The PE prevention (PEP) trial [15], together with a previous meta-analysis by the Anti-platelet Trialists’ Collaboration (ATC) showed that, in orthopedic, general surgical and high-risk medical patients, ASA reduced the risk of DVT and PE by at least a third, largely irrespective of the use of any other thromboprophylaxis (including subcutaneous heparins) [16]. The small number of high-risk medical patients consisted of those who suffered an acute myocardial infarction (MI) or stroke. Aspirin is recommended as an option for thromboprophylaxis after major orthopedic surgery [17, 18]. In another meta-analysis that included only recent studies, the ATC showed that, in high-risk medical patients, ASA reduced the risk of PE by 25%. High-risk medical patients consisted of those at increased risk of occlusive vascular events i.e., those with an acute MI or ischemic stroke, unstable or stable angina, previous MI, stroke or cerebral ischemia, peripheral arterial disease, or atrial fibrillation [19]. More recently, a combined analysis of WARFASA and ASPIRE trials showed that ASA reduced the rate of recurrent VTE by one-third in patients with unprovoked VTE who had completed initial treatment with heparin followed by warfarin for a minimum of 6 weeks [20].

Nevertheless, only a placebo-controlled randomized clinical trial can definitively prove if ASA can reduce the risk of DVT and PE in critically ill patients. Such a trial should be feasible since ASA is widely available and inexpensive, and such a trial would be worthwhile for a number of reasons. Deep venous thrombosis in critically ill patients is often clinically silent [8] and may prove fatal. Pharmacologic thromboprophylaxis with subcutaneous heparin is not always effective in preventing VTE in critically ill patients [2, 3, 5]. The subcutaneous route may be unreliable in such patients [21] especially with the use of vasopressors [22]. The PROTECT clinical collaborators also reported that failure of pharmacologic thromboprophylaxis is more likely in obese ICU patients [5]. Critically ill patients who develop VTE have longer ICU and hospital LOS which contribute to hospital costs, morbidity and mortality [23].

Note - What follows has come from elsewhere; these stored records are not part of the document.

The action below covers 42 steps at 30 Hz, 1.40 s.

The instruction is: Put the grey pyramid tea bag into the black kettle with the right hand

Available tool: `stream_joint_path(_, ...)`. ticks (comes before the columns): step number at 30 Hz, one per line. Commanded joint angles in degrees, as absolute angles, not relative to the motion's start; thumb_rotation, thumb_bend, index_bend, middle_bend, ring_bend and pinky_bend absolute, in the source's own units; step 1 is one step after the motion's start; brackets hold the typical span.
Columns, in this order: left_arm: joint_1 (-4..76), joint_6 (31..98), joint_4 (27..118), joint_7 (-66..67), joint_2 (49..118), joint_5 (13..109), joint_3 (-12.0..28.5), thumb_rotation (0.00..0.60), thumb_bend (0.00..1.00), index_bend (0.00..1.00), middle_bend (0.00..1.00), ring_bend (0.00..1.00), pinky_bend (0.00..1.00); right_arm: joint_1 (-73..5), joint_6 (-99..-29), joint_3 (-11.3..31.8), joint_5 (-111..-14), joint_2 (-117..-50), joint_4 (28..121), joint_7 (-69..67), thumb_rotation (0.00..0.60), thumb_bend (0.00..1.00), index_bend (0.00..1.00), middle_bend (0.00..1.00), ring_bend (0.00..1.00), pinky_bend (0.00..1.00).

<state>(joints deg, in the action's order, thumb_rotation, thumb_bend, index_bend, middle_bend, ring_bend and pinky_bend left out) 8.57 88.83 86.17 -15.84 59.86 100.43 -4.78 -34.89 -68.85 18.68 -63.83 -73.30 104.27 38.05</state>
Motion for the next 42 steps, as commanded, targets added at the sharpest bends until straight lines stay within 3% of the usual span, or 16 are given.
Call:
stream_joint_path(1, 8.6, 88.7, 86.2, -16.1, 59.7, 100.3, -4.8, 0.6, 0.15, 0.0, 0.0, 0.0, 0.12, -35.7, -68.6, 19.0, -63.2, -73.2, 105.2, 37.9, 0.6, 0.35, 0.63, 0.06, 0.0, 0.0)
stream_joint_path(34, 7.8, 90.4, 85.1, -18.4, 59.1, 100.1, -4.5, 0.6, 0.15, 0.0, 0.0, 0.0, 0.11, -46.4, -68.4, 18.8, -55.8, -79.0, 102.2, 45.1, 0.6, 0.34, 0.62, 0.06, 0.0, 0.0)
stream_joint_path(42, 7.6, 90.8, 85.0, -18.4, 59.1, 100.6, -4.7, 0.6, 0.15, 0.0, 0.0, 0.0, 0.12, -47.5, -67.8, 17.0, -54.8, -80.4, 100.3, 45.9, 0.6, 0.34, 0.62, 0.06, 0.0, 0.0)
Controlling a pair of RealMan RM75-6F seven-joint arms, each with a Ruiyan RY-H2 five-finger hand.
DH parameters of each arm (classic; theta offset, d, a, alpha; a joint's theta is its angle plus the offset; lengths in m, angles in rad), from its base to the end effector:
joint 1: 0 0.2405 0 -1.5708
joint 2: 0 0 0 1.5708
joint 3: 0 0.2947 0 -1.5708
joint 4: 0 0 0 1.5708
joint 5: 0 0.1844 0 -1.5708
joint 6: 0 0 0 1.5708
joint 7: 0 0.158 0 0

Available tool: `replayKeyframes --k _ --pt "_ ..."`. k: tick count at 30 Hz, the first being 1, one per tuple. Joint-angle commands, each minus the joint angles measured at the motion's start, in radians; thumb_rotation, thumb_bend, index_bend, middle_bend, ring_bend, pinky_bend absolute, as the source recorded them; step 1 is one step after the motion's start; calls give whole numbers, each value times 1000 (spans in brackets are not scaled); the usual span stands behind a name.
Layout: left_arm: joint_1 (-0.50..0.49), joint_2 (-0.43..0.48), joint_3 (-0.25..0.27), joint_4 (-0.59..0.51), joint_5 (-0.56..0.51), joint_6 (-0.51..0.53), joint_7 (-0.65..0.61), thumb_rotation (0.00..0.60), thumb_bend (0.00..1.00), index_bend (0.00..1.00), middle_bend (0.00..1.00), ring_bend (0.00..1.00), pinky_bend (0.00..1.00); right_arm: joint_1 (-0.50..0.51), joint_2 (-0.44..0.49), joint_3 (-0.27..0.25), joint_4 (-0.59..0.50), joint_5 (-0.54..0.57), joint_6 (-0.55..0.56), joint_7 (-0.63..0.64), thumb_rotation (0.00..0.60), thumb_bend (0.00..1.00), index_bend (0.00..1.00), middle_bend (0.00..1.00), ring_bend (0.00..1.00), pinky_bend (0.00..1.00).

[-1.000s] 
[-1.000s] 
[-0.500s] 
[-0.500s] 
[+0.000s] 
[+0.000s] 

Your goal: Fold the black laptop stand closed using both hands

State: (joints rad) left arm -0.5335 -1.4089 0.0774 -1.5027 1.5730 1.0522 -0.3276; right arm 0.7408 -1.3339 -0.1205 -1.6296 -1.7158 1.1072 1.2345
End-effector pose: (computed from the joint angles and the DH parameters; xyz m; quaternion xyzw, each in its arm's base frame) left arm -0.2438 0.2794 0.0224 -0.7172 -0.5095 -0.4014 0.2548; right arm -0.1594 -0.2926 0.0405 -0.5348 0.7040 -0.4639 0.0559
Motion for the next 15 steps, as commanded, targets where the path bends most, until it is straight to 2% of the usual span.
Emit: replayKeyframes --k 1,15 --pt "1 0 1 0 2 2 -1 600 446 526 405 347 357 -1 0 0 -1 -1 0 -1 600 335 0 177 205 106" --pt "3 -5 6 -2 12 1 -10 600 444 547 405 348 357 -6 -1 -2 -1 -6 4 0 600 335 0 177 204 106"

Our study is not without limitations. It is retrospective and small. It does not exclude the possibility of prevalent DVTs at the time of admission to ICU since patients were not screened. However, it is unlikely this would have affected the results since only 3% of DVTs were prevalent DVTs in a prospective study of the prevalence, incidence, and risk factors for proximal lower extremity DVT among critically ill medical-surgical patients in whom pharmacologic thromboprophylaxis was universal [3]. Our study did not look into the rate of PE—an outcome that is more important than DVT. Since ICU patients who are found to have DVT may not be evaluated for PE even when suspected PE is the reason for performing venous ultrasonography, the rate of PE would have been low and our study sample would have been too small to find any association between use of ASA and PE. Moreover, a small proportion (17%) of patients in our study were not on any pharmacologic thromboprophylaxis. However, all patients received mechanical prophylaxis with an intermittent pneumatic compression device. More importantly, our study did not evaluate the possibility of bleeding complications associated with use of ASA in critically ill patients. Anti-platelet agents were found to be a risk factor for major bleeding in critically ill patients receiving pharmacologic thromboprophylaxis in PROTECT [24]. However, the majority of patients in our study was on low dose ASA.

Conclusions

Our study suggests that ASA may potentially reduce the rate of VTE beyond what can be achieved with pharmacologic thromboprophylaxis in mechanically ventilated ICU patients. The use of this widely available and inexpensive drug in critically ill patients to prevent an easily overlooked and potentially fatal disease as VTE should be further evaluated with randomized clinical trials.